I was bewildered, from then on I knew this was not just a talk about what happened and about the steps I should take, etc. this was an interrogation. I had to keep telling myself I was in Ireland, land of the thousand welcomes. I have borne children here, I have paid taxes, I pay taxes every time I buy something, I pay road tax, I delivered very intelligent and talented children to this country, I organised charity events for Action Breast Cancer , I am a cultural ambassador for the Irish In Europe Association, promoting Irish businesses in Brussels, I did workshops with teenagers from disadvantaged backgrounds, I fundraised money for the local school, brought choirs to small churches in the country side and many more things. but here was a guy telling me I am taking money off the state and telling me I should go ‘home’.

That meeting lasted around an hour. I was treated like a criminal all the way through, everything I said was either ridiculed or sneered at.

I could only think of one thing. What if I was black? What has this guy been saying to other people?

I did not sleep that night, I was completely traumatised. I made a complaint, we’ll see what happens.

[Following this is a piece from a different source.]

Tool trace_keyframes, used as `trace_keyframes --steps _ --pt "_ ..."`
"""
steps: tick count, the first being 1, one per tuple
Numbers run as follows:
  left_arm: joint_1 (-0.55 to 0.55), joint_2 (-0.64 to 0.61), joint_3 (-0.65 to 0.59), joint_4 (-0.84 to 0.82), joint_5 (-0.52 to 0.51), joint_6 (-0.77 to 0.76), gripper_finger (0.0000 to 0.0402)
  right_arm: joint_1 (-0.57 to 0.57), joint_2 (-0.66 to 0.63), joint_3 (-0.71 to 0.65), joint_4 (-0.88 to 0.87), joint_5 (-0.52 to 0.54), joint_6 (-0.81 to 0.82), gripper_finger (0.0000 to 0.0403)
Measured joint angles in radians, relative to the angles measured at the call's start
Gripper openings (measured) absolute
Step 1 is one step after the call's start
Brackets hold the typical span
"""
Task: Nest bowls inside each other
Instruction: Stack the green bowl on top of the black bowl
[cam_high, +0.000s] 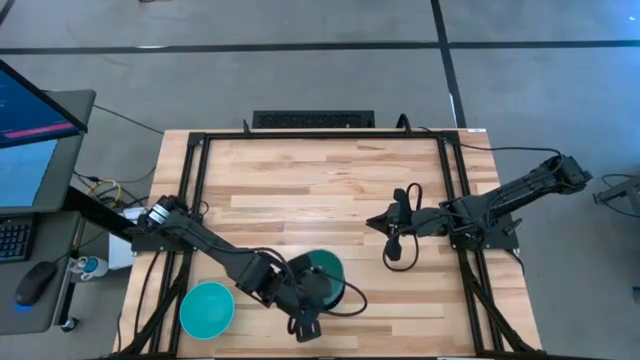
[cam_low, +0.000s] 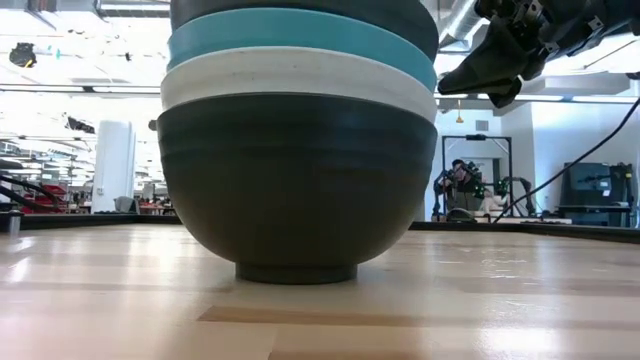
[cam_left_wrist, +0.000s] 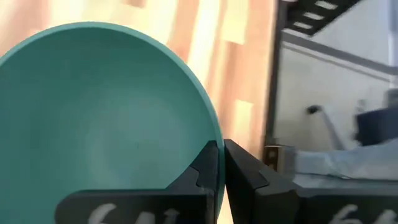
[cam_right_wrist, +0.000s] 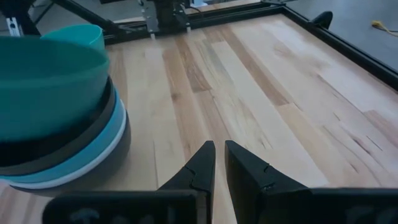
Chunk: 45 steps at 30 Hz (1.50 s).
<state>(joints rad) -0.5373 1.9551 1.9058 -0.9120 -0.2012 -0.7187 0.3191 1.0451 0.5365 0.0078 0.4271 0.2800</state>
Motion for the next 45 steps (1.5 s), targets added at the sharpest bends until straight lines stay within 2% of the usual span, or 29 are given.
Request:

I thought about the movies I saw, the books I read about the Magdalen sisters and the industrial schools, Angela’s Ashes and the way poor people were treated in the old days. It was always just fiction, but now I had experienced it myself, it is still happening.

I used to work in the employment office in Brussels, I met people like me, I also worked in prison for six years as a nurse. Never in my entire life have I treated anyone with such disrespect. I am totally disgusted.

I am in bad luck and working hard to get out of it. I am not taking social welfare because in the end I am not yet reaching the (very low) threshold for job seekers allowance, and the thought of ever having to see this man again, makes me sick. I think I’d rather go ‘home’ indeed.